JSONB vs. Window Functions, Security Checklist, Full-Text Search, NFL Time-Series | Scaling Postgres 176
Join Over 1,000 Engineers & Get New Episodes Weekly!
In this episode of Scaling Postgres, we discuss JSONB vs. window functions, a Postgres security checklist, implementing full-text search and using NFL time-series data.
Content Discussed
- pgbackrest async behavior
- Modern data analysis with PostgreSQL – JSONB throws Window functions out the…

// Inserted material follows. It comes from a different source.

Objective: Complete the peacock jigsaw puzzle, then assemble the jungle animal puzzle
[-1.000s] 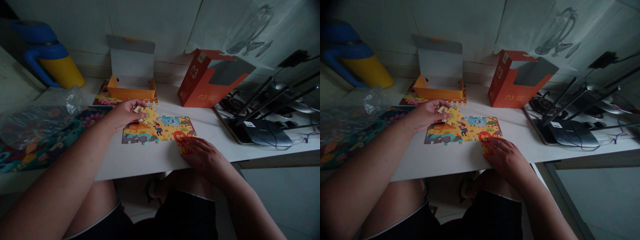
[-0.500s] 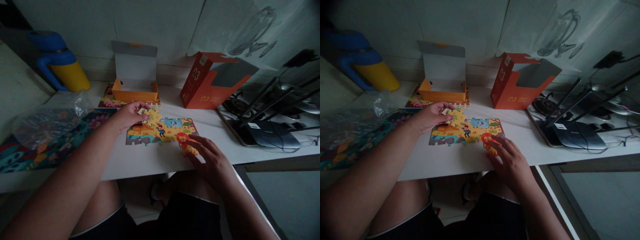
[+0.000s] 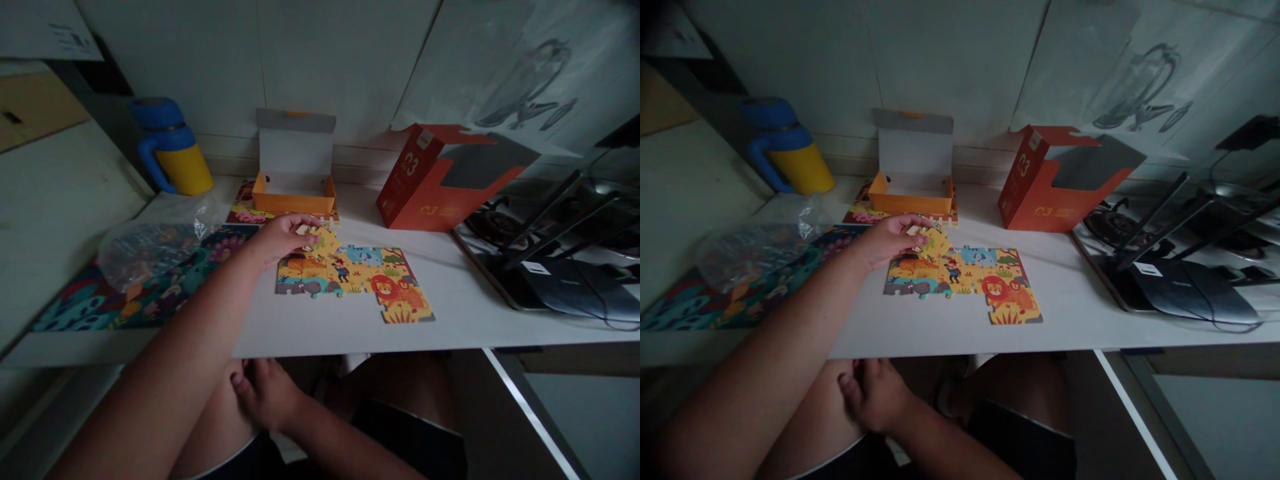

- PostgreSQL Security: Things to avoid in real life
- Postgres Full-Text Search: A Search Engine in a Database
- Hacking NFL data with PostgreSQL, TimescaleDB, and SQL
- PostgreSQL Logical Replicas and Snapshots: Proceed Carefully
- Increasing max parallel workers per gather in Postgres
- Deploying Pgpool-II Exporter with Docker
- Improve PostgreSQL Query Performance Insights with pg_stat_monitor
- Roman Druzyagin
- Rubber Duck Dev Show Episode 6 | Handling Exceptions
YouTube Video
Podcast Audio
Transcript
All right. I hope you, your friends, family, and coworkers continue to do well. Our first piece of content is "Modern data analysis with PostgreSQL- JSONB throws Window functions out the...". This is from swarm64.com. They're talking about a scenario where you have, say, orders you're collecting and you want to collect the status of the delivery of each order. So you have an orders table and then you have an order shipment status table. When you insert information into the shipment status, you include the order ID, which is the key on the order table. You have the timestamp of it as well as whatever the status is so 'loaded into van' in this example. So you would have many statuses within this table per order. So it's a one-to-many relationship. Now then, the question is how do you find out if a package was lost and its previous status was 'loaded into van'? Show me those records. This is a query that the author used to retrieve that information. And it's pretty complex and it can't use indexes all that well. In the scenario we mentioned, there's a lot of data in it. So this query is just going to be pretty slow.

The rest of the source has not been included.